Reproduce word for word, from the entries below, the line with "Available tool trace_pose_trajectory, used", the line with "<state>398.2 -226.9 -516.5", and every line between them, and nothing more.
START Data
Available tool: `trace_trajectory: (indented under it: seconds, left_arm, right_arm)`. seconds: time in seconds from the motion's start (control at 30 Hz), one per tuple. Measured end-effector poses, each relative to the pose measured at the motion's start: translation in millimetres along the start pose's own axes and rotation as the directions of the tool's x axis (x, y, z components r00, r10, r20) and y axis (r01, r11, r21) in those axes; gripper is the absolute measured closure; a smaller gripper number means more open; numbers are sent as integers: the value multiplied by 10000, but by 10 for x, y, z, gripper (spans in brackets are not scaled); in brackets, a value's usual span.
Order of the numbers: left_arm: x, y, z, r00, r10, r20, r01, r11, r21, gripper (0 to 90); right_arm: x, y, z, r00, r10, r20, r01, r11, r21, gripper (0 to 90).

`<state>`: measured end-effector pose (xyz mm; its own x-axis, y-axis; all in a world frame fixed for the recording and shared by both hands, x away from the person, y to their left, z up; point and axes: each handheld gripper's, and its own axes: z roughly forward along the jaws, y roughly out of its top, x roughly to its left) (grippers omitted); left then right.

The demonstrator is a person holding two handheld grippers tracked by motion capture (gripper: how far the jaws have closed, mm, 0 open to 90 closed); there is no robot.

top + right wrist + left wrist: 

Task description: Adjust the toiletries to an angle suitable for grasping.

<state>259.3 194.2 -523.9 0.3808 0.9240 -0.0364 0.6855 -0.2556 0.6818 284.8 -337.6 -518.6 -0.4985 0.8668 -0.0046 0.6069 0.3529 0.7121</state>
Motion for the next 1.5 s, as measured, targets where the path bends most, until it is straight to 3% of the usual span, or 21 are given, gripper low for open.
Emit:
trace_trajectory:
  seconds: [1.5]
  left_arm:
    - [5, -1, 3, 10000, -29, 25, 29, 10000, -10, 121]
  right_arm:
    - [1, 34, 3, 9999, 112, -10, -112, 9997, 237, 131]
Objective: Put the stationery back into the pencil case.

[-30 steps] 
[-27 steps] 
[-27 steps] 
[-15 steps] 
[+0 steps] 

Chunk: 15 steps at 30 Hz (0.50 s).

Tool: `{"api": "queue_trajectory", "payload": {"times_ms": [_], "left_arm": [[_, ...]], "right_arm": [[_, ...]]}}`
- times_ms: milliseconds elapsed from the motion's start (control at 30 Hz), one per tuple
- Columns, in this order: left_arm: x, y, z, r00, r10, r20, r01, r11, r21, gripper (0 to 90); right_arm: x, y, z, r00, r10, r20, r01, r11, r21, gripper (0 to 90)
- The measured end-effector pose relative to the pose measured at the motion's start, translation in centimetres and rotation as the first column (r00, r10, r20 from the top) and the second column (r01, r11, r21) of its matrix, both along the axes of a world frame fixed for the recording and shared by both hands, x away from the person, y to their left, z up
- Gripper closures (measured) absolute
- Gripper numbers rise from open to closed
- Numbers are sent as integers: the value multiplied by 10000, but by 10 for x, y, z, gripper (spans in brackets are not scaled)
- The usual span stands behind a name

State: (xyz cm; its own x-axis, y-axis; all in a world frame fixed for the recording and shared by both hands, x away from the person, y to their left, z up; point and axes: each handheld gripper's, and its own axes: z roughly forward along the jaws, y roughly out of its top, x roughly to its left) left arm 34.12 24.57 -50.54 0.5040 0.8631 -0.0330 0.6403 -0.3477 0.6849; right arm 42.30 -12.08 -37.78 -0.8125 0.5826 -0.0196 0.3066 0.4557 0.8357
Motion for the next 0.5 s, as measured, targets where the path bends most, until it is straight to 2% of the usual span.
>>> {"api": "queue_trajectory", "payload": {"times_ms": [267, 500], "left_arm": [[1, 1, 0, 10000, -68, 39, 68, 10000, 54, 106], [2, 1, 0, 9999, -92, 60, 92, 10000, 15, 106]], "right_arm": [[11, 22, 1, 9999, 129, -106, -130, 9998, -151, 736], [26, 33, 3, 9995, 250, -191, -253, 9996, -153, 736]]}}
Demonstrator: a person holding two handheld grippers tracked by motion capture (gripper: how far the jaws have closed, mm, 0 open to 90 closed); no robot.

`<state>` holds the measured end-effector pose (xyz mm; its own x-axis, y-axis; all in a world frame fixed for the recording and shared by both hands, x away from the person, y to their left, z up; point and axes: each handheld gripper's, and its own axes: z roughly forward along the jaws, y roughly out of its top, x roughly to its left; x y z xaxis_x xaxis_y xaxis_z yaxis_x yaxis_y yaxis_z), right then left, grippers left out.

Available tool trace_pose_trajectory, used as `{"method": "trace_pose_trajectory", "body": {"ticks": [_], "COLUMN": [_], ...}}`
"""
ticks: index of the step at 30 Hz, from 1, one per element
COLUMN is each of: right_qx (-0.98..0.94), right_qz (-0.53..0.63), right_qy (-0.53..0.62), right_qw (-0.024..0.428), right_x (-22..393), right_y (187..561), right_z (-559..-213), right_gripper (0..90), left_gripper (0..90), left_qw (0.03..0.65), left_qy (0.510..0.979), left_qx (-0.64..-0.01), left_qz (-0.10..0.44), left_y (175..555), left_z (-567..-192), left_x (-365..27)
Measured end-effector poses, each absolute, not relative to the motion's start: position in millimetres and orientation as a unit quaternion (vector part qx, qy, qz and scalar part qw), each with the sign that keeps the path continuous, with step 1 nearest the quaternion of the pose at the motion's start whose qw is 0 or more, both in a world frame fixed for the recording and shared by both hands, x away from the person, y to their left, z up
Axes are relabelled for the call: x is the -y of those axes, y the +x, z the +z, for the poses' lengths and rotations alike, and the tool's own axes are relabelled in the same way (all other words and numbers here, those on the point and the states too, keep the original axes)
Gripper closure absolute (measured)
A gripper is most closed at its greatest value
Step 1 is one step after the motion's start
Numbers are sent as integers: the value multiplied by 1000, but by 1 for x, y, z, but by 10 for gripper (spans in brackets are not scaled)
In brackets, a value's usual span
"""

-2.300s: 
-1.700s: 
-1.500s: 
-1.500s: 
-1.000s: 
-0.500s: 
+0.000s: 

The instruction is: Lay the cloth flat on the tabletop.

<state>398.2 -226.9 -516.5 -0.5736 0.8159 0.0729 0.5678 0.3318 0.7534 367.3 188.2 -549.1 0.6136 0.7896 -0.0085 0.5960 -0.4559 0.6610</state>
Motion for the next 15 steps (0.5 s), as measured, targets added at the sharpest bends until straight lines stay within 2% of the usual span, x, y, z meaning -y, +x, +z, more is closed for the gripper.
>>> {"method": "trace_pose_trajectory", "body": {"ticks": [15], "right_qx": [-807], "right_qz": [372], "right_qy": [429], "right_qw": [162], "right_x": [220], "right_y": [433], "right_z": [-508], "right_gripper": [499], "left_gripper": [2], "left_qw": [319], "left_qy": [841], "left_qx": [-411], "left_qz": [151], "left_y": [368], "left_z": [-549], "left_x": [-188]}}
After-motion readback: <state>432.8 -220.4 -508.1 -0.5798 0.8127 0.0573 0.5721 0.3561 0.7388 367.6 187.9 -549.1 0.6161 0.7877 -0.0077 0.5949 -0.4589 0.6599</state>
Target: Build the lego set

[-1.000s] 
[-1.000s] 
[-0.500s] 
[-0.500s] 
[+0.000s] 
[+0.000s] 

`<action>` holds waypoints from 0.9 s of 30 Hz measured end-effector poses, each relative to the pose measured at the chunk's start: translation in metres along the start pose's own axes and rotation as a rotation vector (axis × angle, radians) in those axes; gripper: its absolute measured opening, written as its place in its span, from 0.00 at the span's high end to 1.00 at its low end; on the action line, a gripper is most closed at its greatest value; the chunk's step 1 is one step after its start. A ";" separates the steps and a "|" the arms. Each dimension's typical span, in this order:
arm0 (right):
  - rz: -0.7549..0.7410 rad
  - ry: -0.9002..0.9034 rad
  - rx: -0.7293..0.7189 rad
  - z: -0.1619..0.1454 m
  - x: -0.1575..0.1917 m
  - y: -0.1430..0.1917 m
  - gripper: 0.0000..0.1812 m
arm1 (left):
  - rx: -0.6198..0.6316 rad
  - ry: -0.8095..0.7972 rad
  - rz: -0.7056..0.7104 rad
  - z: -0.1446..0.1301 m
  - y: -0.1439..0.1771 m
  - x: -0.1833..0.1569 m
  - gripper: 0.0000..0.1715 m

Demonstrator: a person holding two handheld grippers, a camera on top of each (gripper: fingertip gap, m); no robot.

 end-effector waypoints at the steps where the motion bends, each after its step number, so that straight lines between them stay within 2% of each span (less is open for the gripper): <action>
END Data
● **Answer space**
Available tool trace_pose_trajectory, used as `{"method": "trace_pose_trajectory", "body": {"ticks": [_], "COLUMN": [_], ...}}`
"""
ticks: index of the step at 30 Hz, from 1, one per element
COLUMN is each of: right_qx (-0.98..0.94), right_qz (-0.53..0.63), right_qy (-0.53..0.62), right_qw (-0.024..0.428), right_x (-22..393), right_y (187..561), right_z (-559..-213), right_gripper (0..90), left_gripper (0..90), left_qw (0.03..0.65), left_qy (0.510..0.979), left_qx (-0.64..-0.01), left_qz (-0.10..0.44), left_y (175..555), left_z (-567..-192), left_x (-365..27)
Measured end-effector poses, each absolute, not relative to the motion's start: position in millimetres and orientation as a unit quaternion (vector part qx, qy, qz and scalar part qw), each with the sign that keeps the path continuous, with step 1 nearest the quaternion of the pose at the motion's start whose qw is 0 or more, both in a world frame fixed for the recording and shared by both hands, x away from the person, y to their left, z up
Axes are relabelled for the call: x is the -y of those axes, y the +x, z the +z, for the poses' lengths and rotations alike, and the tool's own axes are relabelled in the same way (all other words and numbers here, those on the point and the states too, keep the original axes)
Gripper closure absolute (measured)
A gripper is most closed at its greatest value
Step 1 is one step after the motion's start
Numbers are sent as integers: the value multiplied by 1000, but by 1 for x, y, z, but by 10 for gripper (spans in brackets are not scaled)
In brackets, a value's usual span
"""

-2.300s: 
-1.700s: 
-1.500s: 
-1.500s: 
-1.000s: 
-0.500s: 
+0.000s: 

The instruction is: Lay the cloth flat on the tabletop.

<state>398.2 -226.9 -516.5 -0.5736 0.8159 0.0729 0.5678 0.3318 0.7534 367.3 188.2 -549.1 0.6136 0.7896 -0.0085 0.5960 -0.4559 0.6610</state>

No more output will be produced for this exercise.